Continuing on from the previous post, Web Spidering and Data Extraction with scRUBYt!, this article will help you delve a little deeper with the scRUBYt! scraping framework both in terms of your understanding of how to use it...; and actually delving deeper in your crawl to more pages.

A quick recap on the last web spider

So as far as we got last week was to go off to Google, put in a search for the word "ruby", and then list the link text for each of the results. Here's the code we ended up with to get that far:

@extractor = Skimr::Extractor.new(:agent => :standard) do
  fetch "http://www.google.com/ncr"
  fill_textfield "q", "ruby"
  submit
  page_title "//h3[@class='r']"
end

How to scrape deeper pages

But this is a fairly contrived example, and it's not exactly going to save you a huge amount of time over a quick manual copy-and-paste job from the results page. But what if you didn't want to just have a list of the links, you wanted some kind of summary or additional detail on each of the links? Lets actually go to each website, and see what kind of content they've got and grab something useful from it:

@extractor = Skimr::Extractor.new(:agent => :standard) do
  fetch "http://www.google.com/ncr"
  fill_textfield "q", "ruby"
  submit
  page_detail "//h3[@class='r']/a" do
    page_body "//body"
  end
end

If you offer up the XPath to a link element with a result name ending in _detail, and then pass in a block, scRUBYt! will follow the link before trying to process the block. That means we can use this technique for following each of the results Google gives us, and at each we return all of the text contain on the page between the <body> tags.
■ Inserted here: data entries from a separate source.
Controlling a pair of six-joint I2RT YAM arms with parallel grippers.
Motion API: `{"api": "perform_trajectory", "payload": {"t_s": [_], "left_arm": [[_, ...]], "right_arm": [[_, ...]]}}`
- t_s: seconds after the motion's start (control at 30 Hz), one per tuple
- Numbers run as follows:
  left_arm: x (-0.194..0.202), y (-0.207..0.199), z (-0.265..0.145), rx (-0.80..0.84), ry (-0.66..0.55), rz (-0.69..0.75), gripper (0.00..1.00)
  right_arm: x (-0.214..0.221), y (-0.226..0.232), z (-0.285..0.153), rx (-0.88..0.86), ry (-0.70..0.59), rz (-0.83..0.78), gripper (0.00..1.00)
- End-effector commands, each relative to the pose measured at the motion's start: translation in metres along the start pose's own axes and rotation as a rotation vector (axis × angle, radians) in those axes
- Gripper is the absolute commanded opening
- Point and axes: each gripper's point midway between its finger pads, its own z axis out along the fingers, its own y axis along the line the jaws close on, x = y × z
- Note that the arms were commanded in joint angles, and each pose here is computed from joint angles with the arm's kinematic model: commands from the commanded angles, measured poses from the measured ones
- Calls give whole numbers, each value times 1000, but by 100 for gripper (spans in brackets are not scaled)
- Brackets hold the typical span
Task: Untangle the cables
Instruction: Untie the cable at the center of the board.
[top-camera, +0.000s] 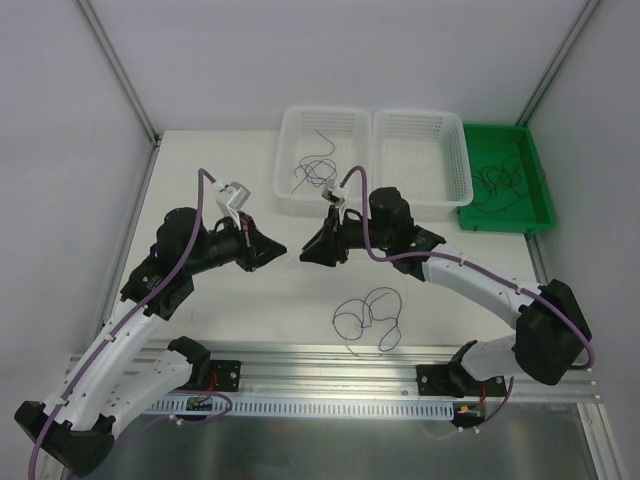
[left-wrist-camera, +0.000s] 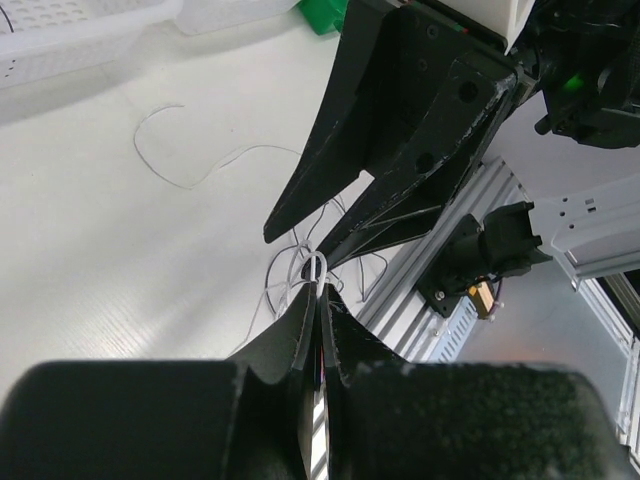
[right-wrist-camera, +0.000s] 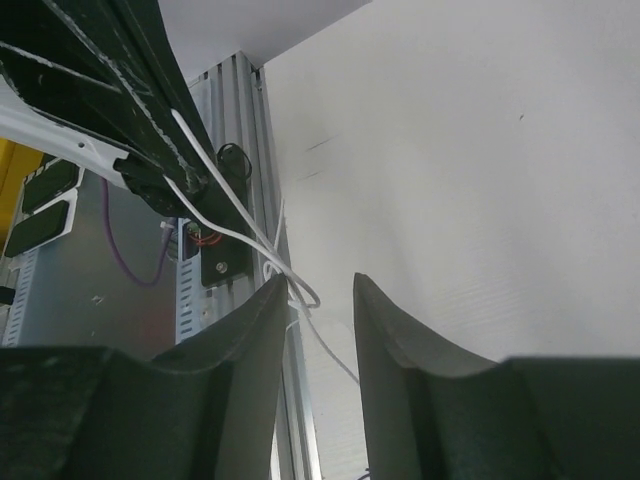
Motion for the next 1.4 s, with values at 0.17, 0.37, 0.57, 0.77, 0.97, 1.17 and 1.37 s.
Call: {"api": "perform_trajectory", "payload": {"t_s": [0.17,0.37,0.57,0.77,0.97,1.17,1.37], "left_arm": [[-10,-16,1,65,-33,12,0],[-5,24,-2,-137,-93,-14,0],[12,110,-25,-610,-172,-162,0],[13,131,-37,-731,-246,-220,0],[10,131,-40,-736,-255,-208,0],[5,90,-17,-509,-141,-146,0],[-5,56,-9,-341,-114,-129,0]], "right_arm": [[-28,21,4,-104,-65,-70,13],[-16,3,-14,66,-19,-75,1],[-11,-17,-73,382,0,-148,1],[-12,-22,-118,565,-23,-186,1],[-17,-26,-139,663,-60,-176,1],[-4,-6,-92,397,-25,-121,22],[-8,-3,-48,248,-67,-61,35]]}}
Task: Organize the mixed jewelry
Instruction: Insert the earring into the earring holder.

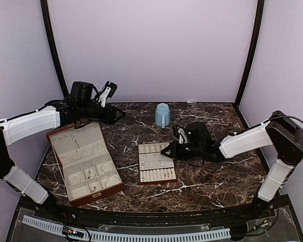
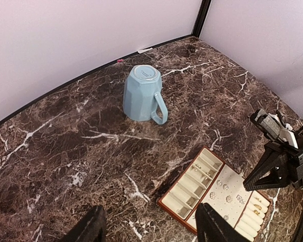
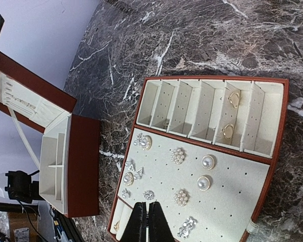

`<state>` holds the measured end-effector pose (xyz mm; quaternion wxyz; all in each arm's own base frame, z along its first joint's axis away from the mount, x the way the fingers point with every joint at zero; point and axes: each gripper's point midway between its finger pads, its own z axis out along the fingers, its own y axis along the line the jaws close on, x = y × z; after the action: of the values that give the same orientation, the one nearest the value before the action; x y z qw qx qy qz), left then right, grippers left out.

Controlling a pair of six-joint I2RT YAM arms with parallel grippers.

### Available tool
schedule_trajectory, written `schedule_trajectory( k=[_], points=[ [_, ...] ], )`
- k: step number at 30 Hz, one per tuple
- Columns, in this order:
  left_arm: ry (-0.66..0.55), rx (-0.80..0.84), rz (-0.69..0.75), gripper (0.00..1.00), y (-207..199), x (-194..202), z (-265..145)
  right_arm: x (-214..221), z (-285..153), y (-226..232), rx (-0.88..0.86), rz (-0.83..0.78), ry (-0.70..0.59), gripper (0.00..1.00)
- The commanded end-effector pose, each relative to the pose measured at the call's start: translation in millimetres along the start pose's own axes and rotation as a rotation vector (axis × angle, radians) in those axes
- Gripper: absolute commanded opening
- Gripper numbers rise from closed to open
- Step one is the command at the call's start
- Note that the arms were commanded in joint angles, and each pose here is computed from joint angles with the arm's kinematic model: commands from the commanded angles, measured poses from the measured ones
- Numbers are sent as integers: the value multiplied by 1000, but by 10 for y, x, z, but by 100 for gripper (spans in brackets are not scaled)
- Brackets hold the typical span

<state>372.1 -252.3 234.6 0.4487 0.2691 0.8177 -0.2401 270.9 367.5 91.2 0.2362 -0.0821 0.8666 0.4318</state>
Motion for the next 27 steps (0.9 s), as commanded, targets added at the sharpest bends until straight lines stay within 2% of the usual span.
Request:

Now you could take the hash returned, and do some post processing on it to get something meaningful from the text extracted. But for the sake of example, I'll make some big assumptions and assume that every page is going to have at least a <title> tag, and a <p> tag with more than just a few words in it.

@extractor = Skimr::Extractor.new(:agent => :standard) do
  fetch "http://www.google.com/ncr"
  fill_textfield "q", "ruby"
  submit
  page_detail "//h3[@class='r']/a" do
    title "//title"
    summary "//p", :script => Proc.new{|result| result if result.match(%r{(\w+\W+){25}})}
  end
end

As you may have noticed, you can pass a proc in as a parameter to your result definition. The output of the XPath match will be passed in to the proc, and the result ultimately returned as the final result for that definition? Make sense? If not, what I've done above is look for all <p> tags on the page and pass them in to my proc definition. The proc then runs a regexp against it to check that at least 25 words exist within the <p>, if there is then all the <p> content is returned otherwise nil is returned.

What if the results are paginated?

You could potentially create a highly recursive extractor to handle this, but it's such a common case that we've included a method to do it for you:

@extractor = Skimr::Extractor.new(:agent => :standard) do
  fetch "http://www.google.com/ncr"
  fill_textfield "q", "ruby"
  submit
  page_detail "//h3[@class='r']/a" do
    title "//title"
    summary "//p", :script => Proc.new{|result| result if result.match(%r{(\w+\W+){25}})}
  end
  next_page "//a[text()*='Next']", :limit => 2
end

I've used the XPath text() function here to highlight its usefulness. I use it quite a lot as a shortcut to get things working and test, and it's been a lifesaver in many scenarios where the markup is inconsistent or you want to keep the scraper definition generic. And thankfully, it works for this scenario. However, be wary of using it as is in production as it may have some unexpected side effects. If one of the results that came back had the word "Next" in the title, then scRUBYt! would diligently follow that link and you'd end up on the wrong page.

What's next?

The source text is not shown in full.